Articles of Interest This Week

Ashley Thorne

I was out of town earlier this week visiting family and have since been getting caught up on the latest happenings in higher ed. In case you were on spring break too, I thought I'd share some of my findings. While I was playing golf in Texas, George Leef and Richard Vedder were debating Margaret Spellings on whether we need more college graduates; the group By Any Means Necessary was campaigning to reverse California's ban on racial preferences; David Horowitz was sitting in class at UMass Amherst investigating classroom indoctrination; and Anne Neal and others were asking Arne Duncan to address credit transfer problems.

So for your perusal, here are this week's must-reads: 

Airy Rhetoric Versus Gritty Reality, George Leef, PopeCenter
PopeCenter president George Leef and Center for College Affordability and Productivity President Richard Vedder took part in a PBS televised debate last week over the question, “Does the United States need more college graduates to remain a world economic power?” Former Secretary of Education Margaret Spellings and Michael Lomax, president of the United Negro College Fund, argued the affirmative side and were challenged by Leef and Vedder.

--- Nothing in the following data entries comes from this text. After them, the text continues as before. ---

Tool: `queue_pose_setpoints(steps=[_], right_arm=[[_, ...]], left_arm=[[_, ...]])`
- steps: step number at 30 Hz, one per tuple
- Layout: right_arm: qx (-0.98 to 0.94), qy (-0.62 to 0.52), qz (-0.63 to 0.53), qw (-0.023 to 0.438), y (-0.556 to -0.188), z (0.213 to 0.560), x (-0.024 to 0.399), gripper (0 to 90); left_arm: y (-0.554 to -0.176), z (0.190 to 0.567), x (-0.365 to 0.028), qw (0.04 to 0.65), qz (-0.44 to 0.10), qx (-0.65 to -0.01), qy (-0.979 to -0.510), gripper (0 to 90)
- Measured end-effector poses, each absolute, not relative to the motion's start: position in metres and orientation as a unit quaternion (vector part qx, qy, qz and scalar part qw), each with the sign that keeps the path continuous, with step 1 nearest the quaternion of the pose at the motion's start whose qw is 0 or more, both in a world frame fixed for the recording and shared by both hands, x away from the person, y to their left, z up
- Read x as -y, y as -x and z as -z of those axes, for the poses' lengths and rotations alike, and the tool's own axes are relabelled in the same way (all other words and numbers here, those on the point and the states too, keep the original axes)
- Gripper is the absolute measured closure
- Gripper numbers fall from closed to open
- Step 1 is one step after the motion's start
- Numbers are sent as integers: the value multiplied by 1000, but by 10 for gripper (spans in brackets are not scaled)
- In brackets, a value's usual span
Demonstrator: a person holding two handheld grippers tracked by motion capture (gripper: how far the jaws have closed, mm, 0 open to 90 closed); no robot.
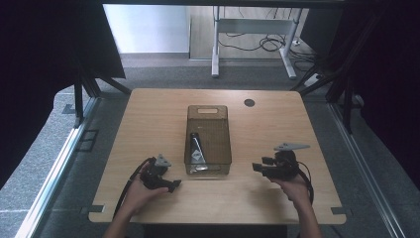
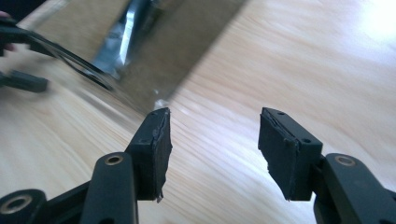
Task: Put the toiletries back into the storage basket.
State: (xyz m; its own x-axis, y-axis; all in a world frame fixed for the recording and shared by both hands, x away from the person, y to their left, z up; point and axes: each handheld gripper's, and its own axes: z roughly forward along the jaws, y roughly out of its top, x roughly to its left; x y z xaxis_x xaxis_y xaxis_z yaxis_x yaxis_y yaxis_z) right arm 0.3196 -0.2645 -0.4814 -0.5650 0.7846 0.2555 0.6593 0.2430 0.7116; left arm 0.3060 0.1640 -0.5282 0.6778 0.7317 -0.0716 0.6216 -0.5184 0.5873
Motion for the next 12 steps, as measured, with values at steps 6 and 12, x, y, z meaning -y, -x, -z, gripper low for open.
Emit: queue_pose_setpoints(steps=[6, 12], right_arm=[[-772, -468, -421, 86, -313, 499, 280, 442], [-774, -468, -410, 116, -310, 503, 282, 406]], left_arm=[[-306, 526, -164, 297, -97, -386, -868, 237], [-306, 526, -163, 298, -97, -384, -869, 237]])
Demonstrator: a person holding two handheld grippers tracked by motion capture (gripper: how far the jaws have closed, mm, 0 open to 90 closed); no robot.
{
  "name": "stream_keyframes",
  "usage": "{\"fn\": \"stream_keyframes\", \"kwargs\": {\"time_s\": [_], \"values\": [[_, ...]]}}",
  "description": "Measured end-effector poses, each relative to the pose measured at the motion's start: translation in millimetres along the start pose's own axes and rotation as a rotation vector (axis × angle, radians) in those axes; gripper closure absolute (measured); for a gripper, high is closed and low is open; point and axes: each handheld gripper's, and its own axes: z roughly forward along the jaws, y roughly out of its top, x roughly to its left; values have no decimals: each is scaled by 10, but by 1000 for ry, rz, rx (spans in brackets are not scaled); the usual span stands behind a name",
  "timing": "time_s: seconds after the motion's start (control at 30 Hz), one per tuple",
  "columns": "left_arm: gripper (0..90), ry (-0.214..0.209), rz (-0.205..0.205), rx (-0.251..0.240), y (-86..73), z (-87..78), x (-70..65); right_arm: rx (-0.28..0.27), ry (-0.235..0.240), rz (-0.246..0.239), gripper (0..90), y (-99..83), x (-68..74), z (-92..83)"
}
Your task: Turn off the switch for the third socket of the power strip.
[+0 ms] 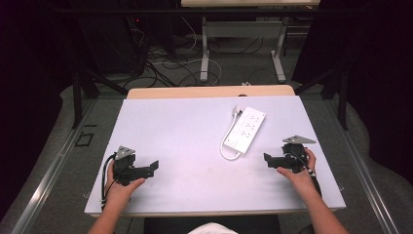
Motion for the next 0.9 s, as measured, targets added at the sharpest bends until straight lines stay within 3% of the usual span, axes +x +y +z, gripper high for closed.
{"fn": "stream_keyframes", "kwargs": {"time_s": [0.2, 0.4, 0.9], "values": [[26, 3, 4, -20, 7, -35, -23, -26, -28, -43, 0, 43, 84, -61], [26, 23, 11, -38, 6, -49, -60, -27, -27, -39, 0, 73, 104, -92], [5, 40, 19, -41, -5, -50, -89, 23, -19, -59, 19, 297, 247, -70]]}}
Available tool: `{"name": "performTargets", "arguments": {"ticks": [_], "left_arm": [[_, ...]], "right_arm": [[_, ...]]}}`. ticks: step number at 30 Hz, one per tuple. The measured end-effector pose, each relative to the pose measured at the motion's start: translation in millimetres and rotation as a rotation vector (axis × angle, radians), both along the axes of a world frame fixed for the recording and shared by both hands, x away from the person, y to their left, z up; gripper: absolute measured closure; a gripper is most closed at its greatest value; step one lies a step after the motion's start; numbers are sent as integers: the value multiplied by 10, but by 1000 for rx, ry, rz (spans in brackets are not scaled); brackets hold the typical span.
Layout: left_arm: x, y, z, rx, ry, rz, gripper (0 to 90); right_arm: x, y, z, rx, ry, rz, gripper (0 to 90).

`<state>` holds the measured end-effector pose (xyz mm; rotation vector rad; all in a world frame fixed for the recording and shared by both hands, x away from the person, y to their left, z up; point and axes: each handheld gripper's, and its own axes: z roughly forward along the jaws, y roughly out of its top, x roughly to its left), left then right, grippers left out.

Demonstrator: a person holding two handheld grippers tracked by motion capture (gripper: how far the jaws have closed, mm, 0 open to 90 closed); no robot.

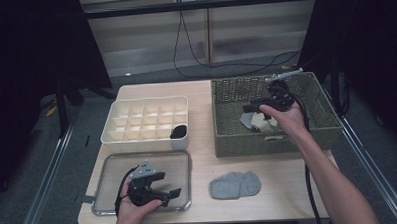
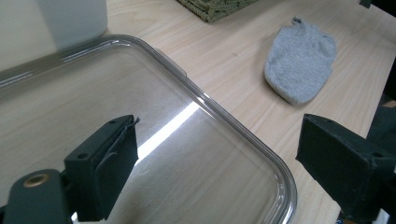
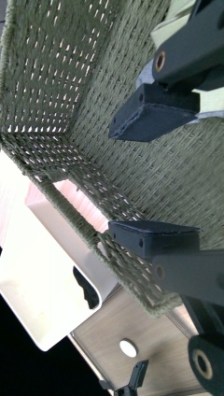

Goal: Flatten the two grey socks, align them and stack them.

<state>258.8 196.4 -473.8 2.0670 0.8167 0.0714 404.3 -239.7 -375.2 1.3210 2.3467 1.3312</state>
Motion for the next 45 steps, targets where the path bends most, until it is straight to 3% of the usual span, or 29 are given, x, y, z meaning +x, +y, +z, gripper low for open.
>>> {"name": "performTargets", "arguments": {"ticks": [8,10,11,16,17,20,26,31,34,38,43,44,45], "left_arm": [[9,26,4,-1,-5,7,134],[6,21,2,1,1,5,134],[3,19,3,1,1,1,134],[6,22,0,-4,3,1,134],[10,28,-1,-20,17,1,133],[15,41,0,-31,10,7,132],[22,37,1,-27,3,2,131],[18,27,2,-23,1,3,131],[27,27,-4,-15,1,1,130],[29,16,-2,-22,3,14,130],[57,-2,-1,-13,-5,13,130],[52,-11,-3,-10,-8,18,130],[52,-9,3,-3,-11,16,130]], "right_arm": [[254,18,-78,-52,42,-5,501],[336,42,-127,-76,66,-5,471],[411,72,-189,-122,75,-9,470],[558,109,-306,-159,120,-1,485],[639,123,-376,-177,167,-10,504],[723,138,-465,-194,196,-16,523],[810,188,-622,-223,226,-41,543],[897,196,-749,-314,286,-51,531],[916,189,-779,-335,292,-64,533],[942,178,-867,-364,346,-81,540],[939,201,-900,-391,350,-71,564],[941,219,-948,-433,390,-60,580],[940,230,-961,-444,400,-52,577]]}}
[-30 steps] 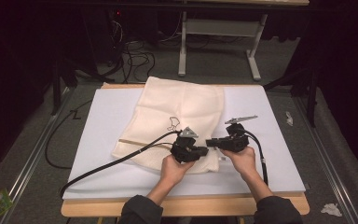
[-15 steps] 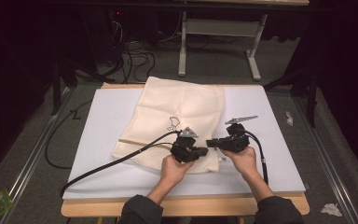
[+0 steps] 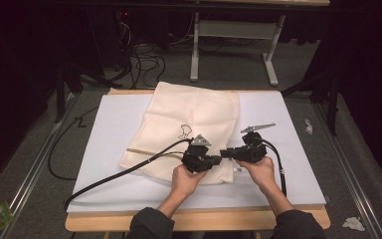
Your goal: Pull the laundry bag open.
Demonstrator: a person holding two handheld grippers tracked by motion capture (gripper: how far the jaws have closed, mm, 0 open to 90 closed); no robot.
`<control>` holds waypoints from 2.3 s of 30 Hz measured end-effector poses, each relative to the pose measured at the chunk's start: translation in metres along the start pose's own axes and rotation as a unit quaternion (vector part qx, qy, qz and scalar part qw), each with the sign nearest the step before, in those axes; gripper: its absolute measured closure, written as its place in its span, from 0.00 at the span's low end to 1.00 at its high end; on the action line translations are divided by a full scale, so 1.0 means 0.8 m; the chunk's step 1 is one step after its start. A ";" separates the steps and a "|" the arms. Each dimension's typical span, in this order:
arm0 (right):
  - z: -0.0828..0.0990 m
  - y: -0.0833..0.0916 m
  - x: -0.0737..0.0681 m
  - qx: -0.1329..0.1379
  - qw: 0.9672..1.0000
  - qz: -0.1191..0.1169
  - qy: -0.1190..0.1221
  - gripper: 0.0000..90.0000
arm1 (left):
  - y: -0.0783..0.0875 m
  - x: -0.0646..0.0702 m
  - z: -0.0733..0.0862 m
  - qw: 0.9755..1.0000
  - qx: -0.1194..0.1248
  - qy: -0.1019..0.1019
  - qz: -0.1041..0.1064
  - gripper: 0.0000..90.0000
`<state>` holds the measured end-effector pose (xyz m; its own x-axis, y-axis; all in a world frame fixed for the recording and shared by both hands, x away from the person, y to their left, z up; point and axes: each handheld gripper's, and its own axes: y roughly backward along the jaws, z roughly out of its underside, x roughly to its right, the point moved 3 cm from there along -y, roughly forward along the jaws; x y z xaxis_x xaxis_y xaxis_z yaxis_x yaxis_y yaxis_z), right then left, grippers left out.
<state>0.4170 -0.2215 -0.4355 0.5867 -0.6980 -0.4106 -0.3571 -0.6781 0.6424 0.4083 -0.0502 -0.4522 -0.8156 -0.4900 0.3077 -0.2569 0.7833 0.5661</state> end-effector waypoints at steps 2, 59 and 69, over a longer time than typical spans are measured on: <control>0.000 0.000 0.000 -0.001 1.000 0.001 0.001 0.92 | 0.000 0.000 0.000 1.000 0.000 -0.001 -0.002 0.97; 0.003 0.007 0.001 -0.021 0.999 0.035 0.017 0.97 | 0.035 -0.015 0.010 0.996 -0.018 -0.022 -0.086 0.97; 0.004 0.010 0.004 -0.020 0.999 0.040 0.019 0.96 | 0.048 -0.025 0.013 0.995 -0.020 -0.017 -0.094 0.97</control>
<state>0.4140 -0.2301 -0.4338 0.5844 -0.7401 -0.3326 -0.3746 -0.6097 0.6985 0.4094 -0.0063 -0.4446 -0.7718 -0.6133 0.1683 -0.3870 0.6629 0.6409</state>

In this article, Leef summarizes the arguments on both sides and explains why putting more students through college is a bad idea. 

Saving the Life of the Mind [subscription required], Goldie Blumenstyk, Chronicle of Higher Education
An introduction to the Chronicle’s special report on the future of the liberal arts: “As pressure mounts to produce skilled workers, colleges try to promote intellectual values.”

Philosophy, for Profit [subscription required], Marc Parry, Chronicle of Higher Education
This article is part of the special liberal arts report. It profiles the American Public University System’s online, for-profit, marketed-to-soldiers, liberal arts model, where the provost says, “I want online

What Will Replace Behemoth State University? Robert C. Koons, Public Discourse
New technological developments and pressing national needs suggest that the future of higher education may be friendlier to the classical tradition of liberal education, writes Koons, president of NAS’s Texas affiliate. 

How Bad is the Indoctrination in Our Colleges? David Horowitz,
David Horowitz visits a class at the University of Massachusetts, Amherst and witnesses firsthand how professors supply students with ready-made conclusions. 

The Tortured Logic of BAMN, Mark Bauerlein, Minding the Campus
The Coalition to Defend Affirmative Action, Integration, and Immigrant Rights and Fight for Equality by Any Means Necessary (or BAMN for short) is on a campaign to strike down Proposition 209, which bans racial preferences in the state of California, by attacking Ward Connerly. Two years ago, BAMN also tried to strike down Michigan’s ban on racial preferences; see Terry Pell’s NAS article on the group’s failed attempt to reinstate affirmative action. 

Higher Ed Experts Urge Secretary of Education to Tackle Transfer Policies, Press Release, American Council of Trustees and Alumni
Five higher education experts—Anne Neal, Kevin Carey, Frederick M. Hess, Richard Vedder, and Mark Schneider—urge Education Secretary Arne Duncan to work on improving credit transferability in order to increase graduation rates.